▸ How to complete this task: After finding the line with "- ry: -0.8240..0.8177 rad" in the entries below, retype exactly each line from there through the line with "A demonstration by", including that final line.

BEGIN

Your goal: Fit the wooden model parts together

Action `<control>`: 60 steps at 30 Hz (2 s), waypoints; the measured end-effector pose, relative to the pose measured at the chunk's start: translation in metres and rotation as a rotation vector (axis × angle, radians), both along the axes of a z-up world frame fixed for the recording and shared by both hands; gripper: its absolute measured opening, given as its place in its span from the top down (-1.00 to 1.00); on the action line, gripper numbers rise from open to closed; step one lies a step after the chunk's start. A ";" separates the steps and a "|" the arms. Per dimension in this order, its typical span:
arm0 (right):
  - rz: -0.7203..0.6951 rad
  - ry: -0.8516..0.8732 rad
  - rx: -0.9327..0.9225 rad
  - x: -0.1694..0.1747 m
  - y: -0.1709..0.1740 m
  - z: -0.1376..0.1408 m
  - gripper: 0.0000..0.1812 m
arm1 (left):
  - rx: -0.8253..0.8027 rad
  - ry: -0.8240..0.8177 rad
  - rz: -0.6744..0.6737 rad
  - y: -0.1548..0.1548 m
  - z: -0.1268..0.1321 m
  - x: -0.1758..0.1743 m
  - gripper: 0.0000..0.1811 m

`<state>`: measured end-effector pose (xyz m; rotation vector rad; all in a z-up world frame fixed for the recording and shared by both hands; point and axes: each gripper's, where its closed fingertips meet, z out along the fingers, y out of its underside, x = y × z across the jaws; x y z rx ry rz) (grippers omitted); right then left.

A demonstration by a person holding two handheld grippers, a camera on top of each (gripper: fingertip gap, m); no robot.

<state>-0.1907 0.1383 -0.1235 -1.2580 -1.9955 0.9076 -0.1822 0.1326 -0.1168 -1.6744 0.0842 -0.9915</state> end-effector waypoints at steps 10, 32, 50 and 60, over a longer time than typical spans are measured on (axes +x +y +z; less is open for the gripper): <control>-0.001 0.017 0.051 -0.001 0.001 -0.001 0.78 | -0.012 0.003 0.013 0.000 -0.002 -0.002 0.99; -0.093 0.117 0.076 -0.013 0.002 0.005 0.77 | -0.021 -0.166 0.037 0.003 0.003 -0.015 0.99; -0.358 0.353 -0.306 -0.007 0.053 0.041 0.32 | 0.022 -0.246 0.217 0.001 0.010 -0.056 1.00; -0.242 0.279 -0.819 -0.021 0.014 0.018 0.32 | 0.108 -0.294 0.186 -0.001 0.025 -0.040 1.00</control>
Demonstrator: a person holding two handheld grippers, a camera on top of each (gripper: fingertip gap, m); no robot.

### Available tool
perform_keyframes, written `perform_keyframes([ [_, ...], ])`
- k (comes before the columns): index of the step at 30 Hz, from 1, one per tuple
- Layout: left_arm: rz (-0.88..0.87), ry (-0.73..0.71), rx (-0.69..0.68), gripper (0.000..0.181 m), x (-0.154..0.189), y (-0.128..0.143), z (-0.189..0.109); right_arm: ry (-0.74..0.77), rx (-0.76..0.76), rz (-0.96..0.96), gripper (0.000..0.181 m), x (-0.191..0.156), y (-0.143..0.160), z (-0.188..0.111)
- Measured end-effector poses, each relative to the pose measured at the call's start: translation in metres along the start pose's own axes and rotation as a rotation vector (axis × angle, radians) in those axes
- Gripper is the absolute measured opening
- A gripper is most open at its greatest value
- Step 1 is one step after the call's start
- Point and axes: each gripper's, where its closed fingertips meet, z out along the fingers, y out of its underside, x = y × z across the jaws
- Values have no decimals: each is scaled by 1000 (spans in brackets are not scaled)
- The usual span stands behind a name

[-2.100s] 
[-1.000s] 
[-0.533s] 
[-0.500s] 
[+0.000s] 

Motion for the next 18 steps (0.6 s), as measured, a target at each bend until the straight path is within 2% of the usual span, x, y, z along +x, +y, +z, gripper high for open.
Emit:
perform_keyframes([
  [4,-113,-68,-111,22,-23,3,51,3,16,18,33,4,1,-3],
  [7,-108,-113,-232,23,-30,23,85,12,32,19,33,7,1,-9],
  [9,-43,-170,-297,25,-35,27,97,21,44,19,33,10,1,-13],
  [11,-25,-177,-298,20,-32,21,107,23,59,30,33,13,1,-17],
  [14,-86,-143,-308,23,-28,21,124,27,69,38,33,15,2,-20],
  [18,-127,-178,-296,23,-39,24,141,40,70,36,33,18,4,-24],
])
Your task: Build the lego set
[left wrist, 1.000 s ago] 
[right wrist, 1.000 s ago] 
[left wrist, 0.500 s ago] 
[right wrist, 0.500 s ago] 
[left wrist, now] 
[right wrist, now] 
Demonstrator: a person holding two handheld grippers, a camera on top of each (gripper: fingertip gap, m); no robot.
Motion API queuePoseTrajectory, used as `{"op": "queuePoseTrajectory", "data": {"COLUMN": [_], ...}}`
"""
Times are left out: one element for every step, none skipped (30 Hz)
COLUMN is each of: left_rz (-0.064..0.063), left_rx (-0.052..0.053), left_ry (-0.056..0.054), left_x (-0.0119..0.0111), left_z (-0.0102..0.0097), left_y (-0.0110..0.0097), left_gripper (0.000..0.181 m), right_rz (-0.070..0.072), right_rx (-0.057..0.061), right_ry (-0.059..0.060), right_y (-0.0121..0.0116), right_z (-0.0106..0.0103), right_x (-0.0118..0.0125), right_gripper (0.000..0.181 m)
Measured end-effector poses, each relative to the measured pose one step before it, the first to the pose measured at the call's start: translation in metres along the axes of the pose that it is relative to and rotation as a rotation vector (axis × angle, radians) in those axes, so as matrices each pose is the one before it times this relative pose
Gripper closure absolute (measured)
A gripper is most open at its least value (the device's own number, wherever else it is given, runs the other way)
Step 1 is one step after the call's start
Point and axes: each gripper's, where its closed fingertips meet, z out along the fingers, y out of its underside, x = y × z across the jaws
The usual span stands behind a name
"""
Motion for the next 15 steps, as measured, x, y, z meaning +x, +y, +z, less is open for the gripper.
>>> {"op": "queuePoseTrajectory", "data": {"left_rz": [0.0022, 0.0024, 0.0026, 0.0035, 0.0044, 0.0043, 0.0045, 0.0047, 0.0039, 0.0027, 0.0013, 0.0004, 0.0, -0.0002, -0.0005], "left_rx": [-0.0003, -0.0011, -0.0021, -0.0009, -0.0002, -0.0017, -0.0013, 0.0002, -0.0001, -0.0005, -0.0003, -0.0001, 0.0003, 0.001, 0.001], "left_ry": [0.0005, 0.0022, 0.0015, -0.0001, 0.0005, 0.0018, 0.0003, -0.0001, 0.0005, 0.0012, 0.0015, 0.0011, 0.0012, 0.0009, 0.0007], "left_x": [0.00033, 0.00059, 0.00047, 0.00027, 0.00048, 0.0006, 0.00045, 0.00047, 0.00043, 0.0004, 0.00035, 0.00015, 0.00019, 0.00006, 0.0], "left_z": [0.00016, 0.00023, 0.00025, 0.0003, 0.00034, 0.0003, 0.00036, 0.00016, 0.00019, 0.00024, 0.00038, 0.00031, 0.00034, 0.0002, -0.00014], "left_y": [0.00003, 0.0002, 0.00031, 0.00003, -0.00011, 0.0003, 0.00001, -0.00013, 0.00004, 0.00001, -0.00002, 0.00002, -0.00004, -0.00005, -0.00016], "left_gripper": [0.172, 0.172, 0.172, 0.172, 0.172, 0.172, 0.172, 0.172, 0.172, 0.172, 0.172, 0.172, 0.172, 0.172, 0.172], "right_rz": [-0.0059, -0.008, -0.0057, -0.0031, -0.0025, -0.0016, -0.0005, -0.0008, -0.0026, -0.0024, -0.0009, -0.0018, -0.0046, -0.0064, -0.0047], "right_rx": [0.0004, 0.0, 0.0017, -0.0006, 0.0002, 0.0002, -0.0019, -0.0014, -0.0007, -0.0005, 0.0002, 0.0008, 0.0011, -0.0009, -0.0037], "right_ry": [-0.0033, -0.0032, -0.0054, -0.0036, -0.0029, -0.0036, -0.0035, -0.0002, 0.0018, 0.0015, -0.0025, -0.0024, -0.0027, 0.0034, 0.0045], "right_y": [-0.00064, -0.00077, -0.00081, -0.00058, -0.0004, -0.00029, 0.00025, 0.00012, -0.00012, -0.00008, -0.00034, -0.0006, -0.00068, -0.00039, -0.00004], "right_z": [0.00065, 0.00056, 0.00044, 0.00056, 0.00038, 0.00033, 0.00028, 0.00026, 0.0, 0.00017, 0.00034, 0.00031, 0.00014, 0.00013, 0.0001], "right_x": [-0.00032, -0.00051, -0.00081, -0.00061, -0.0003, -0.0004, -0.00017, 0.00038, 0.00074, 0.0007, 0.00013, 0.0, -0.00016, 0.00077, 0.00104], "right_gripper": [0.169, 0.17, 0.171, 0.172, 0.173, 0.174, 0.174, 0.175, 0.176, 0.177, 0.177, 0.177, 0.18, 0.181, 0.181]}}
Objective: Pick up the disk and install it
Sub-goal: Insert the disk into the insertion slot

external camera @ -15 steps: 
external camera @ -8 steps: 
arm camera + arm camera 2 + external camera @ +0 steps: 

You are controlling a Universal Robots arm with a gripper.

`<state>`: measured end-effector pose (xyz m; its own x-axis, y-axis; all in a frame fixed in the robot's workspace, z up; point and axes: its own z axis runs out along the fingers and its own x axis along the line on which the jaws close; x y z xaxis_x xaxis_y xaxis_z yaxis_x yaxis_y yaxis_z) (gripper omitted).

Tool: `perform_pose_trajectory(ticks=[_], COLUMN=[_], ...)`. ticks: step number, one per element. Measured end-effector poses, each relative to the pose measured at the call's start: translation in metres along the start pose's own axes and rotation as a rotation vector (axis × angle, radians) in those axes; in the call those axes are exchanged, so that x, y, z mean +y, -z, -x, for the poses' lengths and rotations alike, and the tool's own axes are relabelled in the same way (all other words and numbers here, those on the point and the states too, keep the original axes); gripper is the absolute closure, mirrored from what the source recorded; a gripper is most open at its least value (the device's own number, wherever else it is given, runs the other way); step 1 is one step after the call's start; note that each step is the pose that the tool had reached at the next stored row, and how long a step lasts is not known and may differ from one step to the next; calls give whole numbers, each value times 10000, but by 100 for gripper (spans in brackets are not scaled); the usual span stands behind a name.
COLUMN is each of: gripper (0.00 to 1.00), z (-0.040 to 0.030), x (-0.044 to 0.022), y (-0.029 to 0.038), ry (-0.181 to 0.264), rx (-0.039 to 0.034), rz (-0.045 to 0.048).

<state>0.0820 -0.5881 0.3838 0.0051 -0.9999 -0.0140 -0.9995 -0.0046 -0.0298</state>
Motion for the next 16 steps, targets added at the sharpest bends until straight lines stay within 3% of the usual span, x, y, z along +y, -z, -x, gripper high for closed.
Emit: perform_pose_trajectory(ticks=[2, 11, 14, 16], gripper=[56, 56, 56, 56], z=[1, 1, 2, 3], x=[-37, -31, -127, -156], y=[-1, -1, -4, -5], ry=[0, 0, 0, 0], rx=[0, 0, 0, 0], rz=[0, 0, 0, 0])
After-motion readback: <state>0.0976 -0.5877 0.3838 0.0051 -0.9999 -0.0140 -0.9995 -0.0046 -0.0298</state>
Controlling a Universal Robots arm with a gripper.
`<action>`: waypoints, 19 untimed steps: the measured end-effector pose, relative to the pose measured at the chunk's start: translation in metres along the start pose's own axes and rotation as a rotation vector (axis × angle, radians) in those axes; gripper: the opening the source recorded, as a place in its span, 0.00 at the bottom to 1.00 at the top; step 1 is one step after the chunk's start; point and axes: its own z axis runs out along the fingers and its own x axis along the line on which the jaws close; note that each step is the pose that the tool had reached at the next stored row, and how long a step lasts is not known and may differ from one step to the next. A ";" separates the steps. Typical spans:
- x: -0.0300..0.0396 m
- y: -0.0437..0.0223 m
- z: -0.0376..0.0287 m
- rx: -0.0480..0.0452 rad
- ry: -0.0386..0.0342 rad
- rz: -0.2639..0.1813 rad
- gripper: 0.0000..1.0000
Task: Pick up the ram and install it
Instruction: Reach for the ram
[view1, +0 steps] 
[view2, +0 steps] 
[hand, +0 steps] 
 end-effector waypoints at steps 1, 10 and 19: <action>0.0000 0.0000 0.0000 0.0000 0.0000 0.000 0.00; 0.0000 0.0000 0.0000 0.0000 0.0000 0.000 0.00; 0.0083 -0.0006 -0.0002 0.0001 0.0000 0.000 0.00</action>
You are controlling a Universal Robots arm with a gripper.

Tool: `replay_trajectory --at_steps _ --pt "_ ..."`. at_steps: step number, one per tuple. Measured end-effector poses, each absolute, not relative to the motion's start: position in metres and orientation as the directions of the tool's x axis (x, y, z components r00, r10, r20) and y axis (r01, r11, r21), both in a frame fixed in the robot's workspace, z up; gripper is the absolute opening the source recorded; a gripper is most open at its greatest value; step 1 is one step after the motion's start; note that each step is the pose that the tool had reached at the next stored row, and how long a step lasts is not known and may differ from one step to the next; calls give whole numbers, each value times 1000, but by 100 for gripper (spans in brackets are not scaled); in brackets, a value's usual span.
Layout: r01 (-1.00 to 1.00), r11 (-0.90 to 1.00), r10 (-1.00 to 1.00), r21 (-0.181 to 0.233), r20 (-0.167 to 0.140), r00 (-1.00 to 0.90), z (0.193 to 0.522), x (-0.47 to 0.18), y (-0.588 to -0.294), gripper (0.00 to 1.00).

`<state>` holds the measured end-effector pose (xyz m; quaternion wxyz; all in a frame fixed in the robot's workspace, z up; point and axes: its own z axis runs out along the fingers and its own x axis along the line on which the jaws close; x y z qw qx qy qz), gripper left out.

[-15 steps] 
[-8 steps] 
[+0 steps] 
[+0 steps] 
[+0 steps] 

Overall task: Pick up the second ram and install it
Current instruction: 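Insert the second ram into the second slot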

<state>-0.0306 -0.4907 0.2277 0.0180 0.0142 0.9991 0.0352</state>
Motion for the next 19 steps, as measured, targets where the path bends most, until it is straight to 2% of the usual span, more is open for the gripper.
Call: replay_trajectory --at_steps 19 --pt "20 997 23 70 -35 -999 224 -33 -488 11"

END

▸ Answer box:
  - ry: -0.8240..0.8177 rad
  - rz: -0.6744..0.6737 rad
  - y: -0.1548..0.1548 m
  - z: -0.1268..0.1321 m
  - x: -0.1758..0.1743 m
  - gripper: 0.0000..0.1811 m

`<state>`: measured end-effector pose (xyz m; rotation vector rad; all in a z-up world frame fixed for the recording and shared by both hands; point and axes: each gripper's, where its closed fingertips meet, z out along the fingers, y out of its underside, x = y × z across the jaws; x y z rx ry rz) (grippers omitted); right then left.

A demonstration by a person holding two handheld grippers, a camera on top of each (gripper: fingertip gap, m); no robot.

The exercise has been answered completely.